Mauritius: World Bank Supports Key Reforms Designed to Benefit Vulnerable People, Develop the Private Sector

March 27, 2012

$35 million for public, private sector reforms in the face of global economic volatility 

WASHINGTON, March 27, 2012 – The World Bank will support Mauritius on key reforms to both the public and private sectors through two Development Policy Loans approved today. Key objectives are to create a better social safety net system for the country’s most vulnerable people and to foster private sector competitiveness, as the country prepares to weather global economic uncertainties.
A loan of US$20 million for public sector reform aims to strengthen programs that support and empower poor people, streamline trade regulations and processes, and improve performance of the civil service. A complementary $15 million will support the government’s efforts to foster the growth and viability of private enterprise, improve access to finance, and promote ICT and e-Government.
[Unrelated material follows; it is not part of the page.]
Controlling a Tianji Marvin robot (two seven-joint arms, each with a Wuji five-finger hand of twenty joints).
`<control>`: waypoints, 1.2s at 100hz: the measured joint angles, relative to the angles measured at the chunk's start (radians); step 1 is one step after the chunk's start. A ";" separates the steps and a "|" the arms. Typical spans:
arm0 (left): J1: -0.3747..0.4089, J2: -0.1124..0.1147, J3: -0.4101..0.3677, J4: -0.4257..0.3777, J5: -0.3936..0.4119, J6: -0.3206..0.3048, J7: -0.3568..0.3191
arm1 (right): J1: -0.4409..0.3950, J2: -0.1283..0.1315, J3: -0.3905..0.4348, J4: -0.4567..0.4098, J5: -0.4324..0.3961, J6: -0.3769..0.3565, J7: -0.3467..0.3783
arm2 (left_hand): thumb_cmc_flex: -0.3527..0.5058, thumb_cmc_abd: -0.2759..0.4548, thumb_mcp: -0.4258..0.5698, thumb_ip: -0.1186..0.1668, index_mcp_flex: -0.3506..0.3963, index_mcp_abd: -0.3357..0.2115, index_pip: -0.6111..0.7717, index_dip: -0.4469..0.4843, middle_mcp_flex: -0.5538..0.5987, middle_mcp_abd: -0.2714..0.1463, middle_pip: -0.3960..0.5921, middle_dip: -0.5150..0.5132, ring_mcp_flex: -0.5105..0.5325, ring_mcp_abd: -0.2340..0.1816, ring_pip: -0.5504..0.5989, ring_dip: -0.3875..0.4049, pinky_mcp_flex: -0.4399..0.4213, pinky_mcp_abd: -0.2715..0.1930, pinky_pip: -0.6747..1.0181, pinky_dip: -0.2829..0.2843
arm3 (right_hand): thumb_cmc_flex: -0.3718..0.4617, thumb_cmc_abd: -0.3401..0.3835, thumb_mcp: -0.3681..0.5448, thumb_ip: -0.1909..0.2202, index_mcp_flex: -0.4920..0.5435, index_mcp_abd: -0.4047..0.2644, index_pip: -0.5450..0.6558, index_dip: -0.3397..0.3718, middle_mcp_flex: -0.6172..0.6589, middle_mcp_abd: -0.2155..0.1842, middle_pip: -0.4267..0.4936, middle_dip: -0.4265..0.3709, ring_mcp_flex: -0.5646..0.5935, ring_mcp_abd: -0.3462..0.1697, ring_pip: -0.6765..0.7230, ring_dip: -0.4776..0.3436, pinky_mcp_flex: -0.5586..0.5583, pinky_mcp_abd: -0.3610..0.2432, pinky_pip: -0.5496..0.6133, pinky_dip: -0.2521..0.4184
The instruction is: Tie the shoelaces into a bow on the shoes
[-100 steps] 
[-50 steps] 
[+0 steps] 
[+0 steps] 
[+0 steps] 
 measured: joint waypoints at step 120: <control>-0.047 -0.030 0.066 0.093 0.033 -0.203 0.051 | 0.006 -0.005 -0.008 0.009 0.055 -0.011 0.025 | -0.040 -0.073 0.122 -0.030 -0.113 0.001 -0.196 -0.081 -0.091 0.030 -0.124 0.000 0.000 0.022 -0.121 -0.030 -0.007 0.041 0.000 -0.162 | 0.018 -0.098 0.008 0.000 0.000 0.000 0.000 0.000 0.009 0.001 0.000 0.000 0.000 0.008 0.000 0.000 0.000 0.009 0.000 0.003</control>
Both loans will also be supported by just-in-time knowledge services, including on higher education and infrastructure.
“The World Bank is supporting ongoing reforms in Mauritius that build on the country’s long history of strong economic growth,” said Haleh Bridi, World Bank Country Director for Mauritius, “In the face of global economic volatility, Mauritius is taking robust steps to maintain healthy growth, to ensure that the poorest and most vulnerable people are not left behind, and to do away with systemic inefficiencies.”
Public sector reforms supported by the World Bank are designed to transform the country’s existing social safety net into a more effective and efficient system that targets the poorest people and helps reduce their vulnerability. Reforms will also target the currently high failure rate of students at the primary school level and will help to improve students’ access to good-quality secondary education.
To make firms in Mauritius more competitive, private sector reforms will support alignment of the country’s higher education with the skills needed by the private sector; easier access to credit and financial services for firms; an improved investment climate; and greater penetration of broadband internet.
“These reforms are expected to help Mauritius build human capital more rapidly, continue to reduce poverty, and further improve the ease of doing business,” Bridi concluded.